_TASK DESCRIPTION:_
Repeat the data below in full and exactly.

=== Section Start ===

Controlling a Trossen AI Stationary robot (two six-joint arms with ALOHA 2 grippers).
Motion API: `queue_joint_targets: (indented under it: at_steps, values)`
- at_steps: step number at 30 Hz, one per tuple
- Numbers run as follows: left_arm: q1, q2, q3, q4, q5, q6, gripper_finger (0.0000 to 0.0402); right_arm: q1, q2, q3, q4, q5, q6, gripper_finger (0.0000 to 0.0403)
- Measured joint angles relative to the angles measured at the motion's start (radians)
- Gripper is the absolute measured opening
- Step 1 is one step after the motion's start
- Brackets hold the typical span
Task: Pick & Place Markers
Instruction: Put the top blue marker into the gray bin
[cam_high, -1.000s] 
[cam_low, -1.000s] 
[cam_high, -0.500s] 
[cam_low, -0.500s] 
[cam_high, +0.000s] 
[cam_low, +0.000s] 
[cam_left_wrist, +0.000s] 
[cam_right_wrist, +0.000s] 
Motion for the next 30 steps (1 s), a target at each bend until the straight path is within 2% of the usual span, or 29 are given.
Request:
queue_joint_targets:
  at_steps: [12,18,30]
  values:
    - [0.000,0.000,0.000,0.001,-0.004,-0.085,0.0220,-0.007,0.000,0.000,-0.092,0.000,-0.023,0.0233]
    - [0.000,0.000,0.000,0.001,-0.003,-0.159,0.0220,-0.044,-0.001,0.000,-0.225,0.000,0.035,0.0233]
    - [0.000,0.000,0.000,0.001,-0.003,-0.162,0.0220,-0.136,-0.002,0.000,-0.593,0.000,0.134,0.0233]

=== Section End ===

_FINAL ANSWER:_
Controlling a Trossen AI Stationary robot (two six-joint arms with ALOHA 2 grippers).
Motion API: `queue_joint_targets: (indented under it: at_steps, values)`
- at_steps: step number at 30 Hz, one per tuple
- Numbers run as follows: left_arm: q1, q2, q3, q4, q5, q6, gripper_finger (0.0000 to 0.0402); right_arm: q1, q2, q3, q4, q5, q6, gripper_finger (0.0000 to 0.0403)
- Measured joint angles relative to the angles measured at the motion's start (radians)
- Gripper is the absolute measured opening
- Step 1 is one step after the motion's start
- Brackets hold the typical span
Task: Pick & Place Markers
Instruction: Put the top blue marker into the gray bin
[cam_high, -1.000s] 
[cam_low, -1.000s] 
[cam_high, -0.500s] 
[cam_low, -0.500s] 
[cam_high, +0.000s] 
[cam_low, +0.000s] 
[cam_left_wrist, +0.000s] 
[cam_right_wrist, +0.000s] 
Motion for the next 30 steps (1 s), a target at each bend until the straight path is within 2% of the usual span, or 29 are given.
Request:
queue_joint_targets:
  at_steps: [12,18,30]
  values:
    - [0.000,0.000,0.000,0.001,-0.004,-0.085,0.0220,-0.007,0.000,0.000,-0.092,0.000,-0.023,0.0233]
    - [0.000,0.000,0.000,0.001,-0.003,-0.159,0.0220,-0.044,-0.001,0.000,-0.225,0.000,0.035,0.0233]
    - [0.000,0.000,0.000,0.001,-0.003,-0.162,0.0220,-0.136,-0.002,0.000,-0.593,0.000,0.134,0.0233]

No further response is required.